- Born: Unknown
- Died: Between June 1223/December 1226 Ireland
- Spouse(s): Gerald FitzMaurice, 1st Lord of Offaly Geoffrey FitzRobert Geoffrey de Marisco, Justiciar of Ireland
- Issue: Maurice FitzGerald, 2nd Lord of Offaly, Justiciar of Ireland Robert de Marisco (possibly) Joan du Marais
- Father: Robert de Bermingham
- Mother: Unknown

= Eve de Bermingham, Lady of Offaly =

Norman-Irish noblewoman

Eve de Bermingham, suo jure Lady of Offaly (died between June 1223/December 1226), was a Norman-Irish heiress, being the only child of Robert de Bermingham who was enfeoffed by Strongbow with part of the kingdom of Ui Failghe. This fief became the barony of Offaly which she as the suo jure heiress, passed on to her first husband, Gerald FitzMaurice, who by right of his wife was created the 1st Lord of Offaly. She had a total of three husbands.

== Marriages and issue ==
Eve was born on an unknown date, the only daughter and suo jure heiress of Robert de Bermingham, a Norman, who arrived in Ireland with the Cambro-Norman forces of Richard de Clare, 2nd Earl of Pembroke, known to history as "Strongbow". De Bermingham was enfeoffed by Strongbow with part of the kingdom of Ui Failghe, which became the barony of Offaly. Eve's mother's name and identity is not known.

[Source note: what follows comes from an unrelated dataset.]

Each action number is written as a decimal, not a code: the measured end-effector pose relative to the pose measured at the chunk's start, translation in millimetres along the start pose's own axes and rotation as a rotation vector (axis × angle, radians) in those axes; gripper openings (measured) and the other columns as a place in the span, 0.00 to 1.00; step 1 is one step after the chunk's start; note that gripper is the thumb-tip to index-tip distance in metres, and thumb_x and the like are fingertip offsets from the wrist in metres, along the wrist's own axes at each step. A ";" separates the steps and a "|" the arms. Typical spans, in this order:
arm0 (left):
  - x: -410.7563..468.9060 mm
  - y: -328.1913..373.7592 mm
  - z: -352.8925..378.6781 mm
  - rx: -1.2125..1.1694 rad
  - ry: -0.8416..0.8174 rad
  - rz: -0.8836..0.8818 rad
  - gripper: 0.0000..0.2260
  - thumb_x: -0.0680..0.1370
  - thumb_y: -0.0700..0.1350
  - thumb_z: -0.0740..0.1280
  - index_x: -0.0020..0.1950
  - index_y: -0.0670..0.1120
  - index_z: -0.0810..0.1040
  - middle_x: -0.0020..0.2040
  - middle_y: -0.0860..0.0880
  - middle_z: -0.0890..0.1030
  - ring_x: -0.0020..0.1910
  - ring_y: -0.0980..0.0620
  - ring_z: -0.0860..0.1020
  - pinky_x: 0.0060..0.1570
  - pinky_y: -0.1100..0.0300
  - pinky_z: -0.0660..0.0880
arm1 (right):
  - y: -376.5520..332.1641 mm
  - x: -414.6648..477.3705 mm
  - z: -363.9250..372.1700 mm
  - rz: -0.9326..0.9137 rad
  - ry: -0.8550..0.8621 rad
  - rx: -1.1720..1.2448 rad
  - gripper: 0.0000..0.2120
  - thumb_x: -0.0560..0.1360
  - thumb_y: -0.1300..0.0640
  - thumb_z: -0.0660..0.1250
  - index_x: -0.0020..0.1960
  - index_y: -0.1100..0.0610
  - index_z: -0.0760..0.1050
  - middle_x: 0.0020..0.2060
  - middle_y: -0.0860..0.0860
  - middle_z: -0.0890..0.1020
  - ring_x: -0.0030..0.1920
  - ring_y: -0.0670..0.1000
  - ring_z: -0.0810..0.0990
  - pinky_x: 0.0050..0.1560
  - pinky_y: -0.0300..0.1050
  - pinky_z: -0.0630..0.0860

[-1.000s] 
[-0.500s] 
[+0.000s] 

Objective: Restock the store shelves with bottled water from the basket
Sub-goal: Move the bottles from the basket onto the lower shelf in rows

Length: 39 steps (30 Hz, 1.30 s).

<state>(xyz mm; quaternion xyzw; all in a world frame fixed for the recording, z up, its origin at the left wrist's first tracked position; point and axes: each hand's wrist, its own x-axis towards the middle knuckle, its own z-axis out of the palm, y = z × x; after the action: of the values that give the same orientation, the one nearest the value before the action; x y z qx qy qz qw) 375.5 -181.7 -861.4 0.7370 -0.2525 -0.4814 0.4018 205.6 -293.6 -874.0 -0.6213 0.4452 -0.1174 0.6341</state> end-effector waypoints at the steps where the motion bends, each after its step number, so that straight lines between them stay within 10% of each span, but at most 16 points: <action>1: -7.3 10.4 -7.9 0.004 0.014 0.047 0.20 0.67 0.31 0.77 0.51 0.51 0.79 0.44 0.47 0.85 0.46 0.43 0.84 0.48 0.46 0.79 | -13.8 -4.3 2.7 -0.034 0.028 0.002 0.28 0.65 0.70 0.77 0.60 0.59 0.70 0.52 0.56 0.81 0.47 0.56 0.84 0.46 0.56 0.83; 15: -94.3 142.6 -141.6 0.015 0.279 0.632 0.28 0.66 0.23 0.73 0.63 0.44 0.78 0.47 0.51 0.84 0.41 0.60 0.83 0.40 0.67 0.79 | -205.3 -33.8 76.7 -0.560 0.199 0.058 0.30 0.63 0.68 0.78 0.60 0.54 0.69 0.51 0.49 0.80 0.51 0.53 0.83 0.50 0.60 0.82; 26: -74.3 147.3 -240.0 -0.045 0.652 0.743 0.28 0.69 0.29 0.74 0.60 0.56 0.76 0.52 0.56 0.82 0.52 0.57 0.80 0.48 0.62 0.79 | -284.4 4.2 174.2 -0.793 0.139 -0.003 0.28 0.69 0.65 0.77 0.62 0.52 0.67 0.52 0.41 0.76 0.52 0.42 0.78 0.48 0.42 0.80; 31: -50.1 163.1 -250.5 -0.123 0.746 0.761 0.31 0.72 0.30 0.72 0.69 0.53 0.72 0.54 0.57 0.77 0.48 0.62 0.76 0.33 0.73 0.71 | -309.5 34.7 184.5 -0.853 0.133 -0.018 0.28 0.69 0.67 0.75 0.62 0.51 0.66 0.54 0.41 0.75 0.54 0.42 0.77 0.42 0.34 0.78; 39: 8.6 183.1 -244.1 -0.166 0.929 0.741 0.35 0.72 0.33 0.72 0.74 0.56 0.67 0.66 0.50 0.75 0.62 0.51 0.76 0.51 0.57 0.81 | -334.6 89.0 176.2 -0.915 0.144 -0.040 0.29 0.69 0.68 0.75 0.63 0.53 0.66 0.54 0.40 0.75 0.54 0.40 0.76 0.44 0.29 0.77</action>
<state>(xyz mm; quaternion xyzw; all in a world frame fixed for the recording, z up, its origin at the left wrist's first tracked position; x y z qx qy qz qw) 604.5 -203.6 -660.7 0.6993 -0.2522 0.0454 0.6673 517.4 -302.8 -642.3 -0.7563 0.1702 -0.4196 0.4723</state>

Sometime about 1183, she married her first husband, Gerald FitzMaurice, the second-eldest son of Maurice FitzGerald, Lord of Llanstephan. He became the 1st Lord of Offaly by right of marriage to her. Together they had one recorded son:
- Maurice FitzGerald, 2nd Lord of Offaly (1184 – 20 May 1257), Justiciar of Ireland, married Juliana de Grenville, by whom he had four sons.
Gerald FitzMaurice died on 15 January 1204, and was succeeded by their son and heir, Maurice.

Sometime later, Eve married her second husband, Geoffrey FitzRobert, Seneschal of Leinster. When he died in 1211, she took a third husband, Geoffrey de Marisco (du Marais), who held the office of Justiciar of Ireland from 1215 to 1221. Her son Maurice would later hold the office from 1232 to 1245. By her third husband, she had at least one son:

- Robert de Marisco, married Margaret de Ridelsford, by whom he had a daughter, Christiana de Marisco (1234–1312). The latter was the wife of Ebulo of Geneva, and a lady-in-waiting in the household of Eleanor of Provence, Queen consort of King Henry III of England.

It is not known whether Geoffrey's daughter, Joan du Marais, first wife of Theobald le Botiller, was Eve's daughter, or his daughter by an earlier, unrecorded marriage.

The female succession in the de Bermingham fee, as well as Eve's multiple marriages, slowed down the Anglo-Norman advance in the former kingdom of Ui Failghe.

==Death==
Eve de Bermingham died in Ireland between June 1223 and December 1226.